The increase in insecurity reversed some of the improvements seen in 2023, with particularly sharp declines in housing adequacy, and the affordability of health care and essential household items, such as cooking items and winter clothing, it said.

Economic stagnation has left households with fewer income-generating options, consistently high levels of food insecurity and a high reliance on external assistance, said the report.

Both household monthly income and per capita expenditure declined in 2024, with the most significant declines among female-headed households, internally displaced persons (IDPs) and rural households.

The share of households with poor food consumption (lowest classification) declined from 26 percent in 2023 to 17 percent in 2024, probably due to targeted food aid programmes and relatively stable agricultural output, said the report.

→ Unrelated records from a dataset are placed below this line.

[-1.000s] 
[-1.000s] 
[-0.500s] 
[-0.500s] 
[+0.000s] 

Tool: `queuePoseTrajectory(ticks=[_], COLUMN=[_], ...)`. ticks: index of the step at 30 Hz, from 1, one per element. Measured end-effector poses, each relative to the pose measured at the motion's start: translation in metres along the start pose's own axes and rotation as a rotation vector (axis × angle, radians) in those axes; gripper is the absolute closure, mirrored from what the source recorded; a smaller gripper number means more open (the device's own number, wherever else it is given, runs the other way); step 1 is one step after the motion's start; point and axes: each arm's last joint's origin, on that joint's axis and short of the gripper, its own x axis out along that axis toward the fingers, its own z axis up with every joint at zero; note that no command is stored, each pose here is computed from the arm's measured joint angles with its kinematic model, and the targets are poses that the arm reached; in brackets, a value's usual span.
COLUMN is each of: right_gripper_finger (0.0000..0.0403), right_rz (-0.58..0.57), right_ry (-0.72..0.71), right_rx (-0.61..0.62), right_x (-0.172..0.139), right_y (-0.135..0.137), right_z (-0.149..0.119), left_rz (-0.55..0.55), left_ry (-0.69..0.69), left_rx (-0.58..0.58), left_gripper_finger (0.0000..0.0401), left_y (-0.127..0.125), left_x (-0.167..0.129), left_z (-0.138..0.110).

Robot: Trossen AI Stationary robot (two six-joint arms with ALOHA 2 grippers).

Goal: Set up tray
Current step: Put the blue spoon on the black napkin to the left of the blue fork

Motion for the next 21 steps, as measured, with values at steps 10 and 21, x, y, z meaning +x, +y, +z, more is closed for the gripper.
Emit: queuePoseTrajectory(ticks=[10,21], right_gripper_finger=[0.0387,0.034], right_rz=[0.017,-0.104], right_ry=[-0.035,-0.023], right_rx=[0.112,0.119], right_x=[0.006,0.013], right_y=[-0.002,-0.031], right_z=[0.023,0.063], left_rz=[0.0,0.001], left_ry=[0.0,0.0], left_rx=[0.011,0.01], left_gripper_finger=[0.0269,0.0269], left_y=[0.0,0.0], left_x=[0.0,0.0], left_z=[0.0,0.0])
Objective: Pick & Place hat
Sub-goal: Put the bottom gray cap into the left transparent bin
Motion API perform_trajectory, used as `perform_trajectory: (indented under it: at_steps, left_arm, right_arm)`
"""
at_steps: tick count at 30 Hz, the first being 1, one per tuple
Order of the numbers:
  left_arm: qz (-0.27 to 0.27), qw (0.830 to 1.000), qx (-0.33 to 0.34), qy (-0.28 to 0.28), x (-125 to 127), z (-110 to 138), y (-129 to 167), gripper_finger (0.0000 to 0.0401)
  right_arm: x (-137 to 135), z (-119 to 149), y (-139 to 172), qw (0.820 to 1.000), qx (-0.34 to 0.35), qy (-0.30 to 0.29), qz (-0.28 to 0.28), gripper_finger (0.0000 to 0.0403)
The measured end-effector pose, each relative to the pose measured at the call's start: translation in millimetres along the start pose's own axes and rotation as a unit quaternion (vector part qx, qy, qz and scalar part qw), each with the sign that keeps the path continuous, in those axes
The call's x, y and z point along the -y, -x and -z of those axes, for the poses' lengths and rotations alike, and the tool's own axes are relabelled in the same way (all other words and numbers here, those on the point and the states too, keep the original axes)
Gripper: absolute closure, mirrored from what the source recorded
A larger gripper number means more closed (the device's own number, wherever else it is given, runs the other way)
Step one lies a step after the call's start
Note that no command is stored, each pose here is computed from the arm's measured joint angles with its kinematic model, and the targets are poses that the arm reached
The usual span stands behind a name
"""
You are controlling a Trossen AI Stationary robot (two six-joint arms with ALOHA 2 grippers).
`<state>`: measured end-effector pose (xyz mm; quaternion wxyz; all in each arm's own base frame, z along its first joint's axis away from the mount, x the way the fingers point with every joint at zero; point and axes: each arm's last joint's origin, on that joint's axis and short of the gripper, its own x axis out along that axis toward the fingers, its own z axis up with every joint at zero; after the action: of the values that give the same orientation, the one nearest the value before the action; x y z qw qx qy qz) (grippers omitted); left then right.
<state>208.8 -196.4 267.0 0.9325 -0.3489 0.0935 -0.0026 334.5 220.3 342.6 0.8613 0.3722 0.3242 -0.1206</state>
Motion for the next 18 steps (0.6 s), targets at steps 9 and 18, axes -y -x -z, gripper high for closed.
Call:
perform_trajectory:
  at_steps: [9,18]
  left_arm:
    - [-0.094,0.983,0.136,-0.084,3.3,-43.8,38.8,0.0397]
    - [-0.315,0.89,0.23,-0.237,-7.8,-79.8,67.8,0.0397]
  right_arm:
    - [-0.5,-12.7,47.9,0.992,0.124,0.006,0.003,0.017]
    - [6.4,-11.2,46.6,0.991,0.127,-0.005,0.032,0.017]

However, it said based on the continued decline in humanitarian aid, future projections of food insecurity suggest that this improvement will likely be short-lived, with the proportion of the population in the crisis food insecurity or above category (Integrated Food Security Phase Classification 3+) projected to increase from 25 percent in September-October 2024 to 32 percent in November 2024 to March 2025.

The proportion of households impacted by economic shocks increased dramatically, moving from 65 percent in 2023 to 90 percent (97 percent for female-headed households) in 2024, reinforcing household precarity, it added.

In addition to endogenous shocks, Afghanistan faced a major influx of returnees from Pakistan and Iran in 2024, as these neighbouring countries hardened their positions on migrants and refugees from Afghanistan.

These rates are set to accelerate in 2025, with an estimated 600,000 additional returnees, which could rise to as many as 1.5 million people.

The report said a further critical exogenous shock will be the substantial reduction in international assistance from the United States, which will have a significant impact on humanitarian and basic human needs assistance and will dramatically affect the support services available to deal with the influx of returnees.

The marginalization of women and girls has become increasingly evident across all available data indicators and a profound crisis appears to be unfolding along gender, urban-rural and regional fault lines, the report said.

Female-headed households faced an 88 percent subsistence insecurity rate in 2024, compared to 74 percent for male-headed households.

UNDP said female-headed households reported sharp declines in employment opportunities, food security and living conditions.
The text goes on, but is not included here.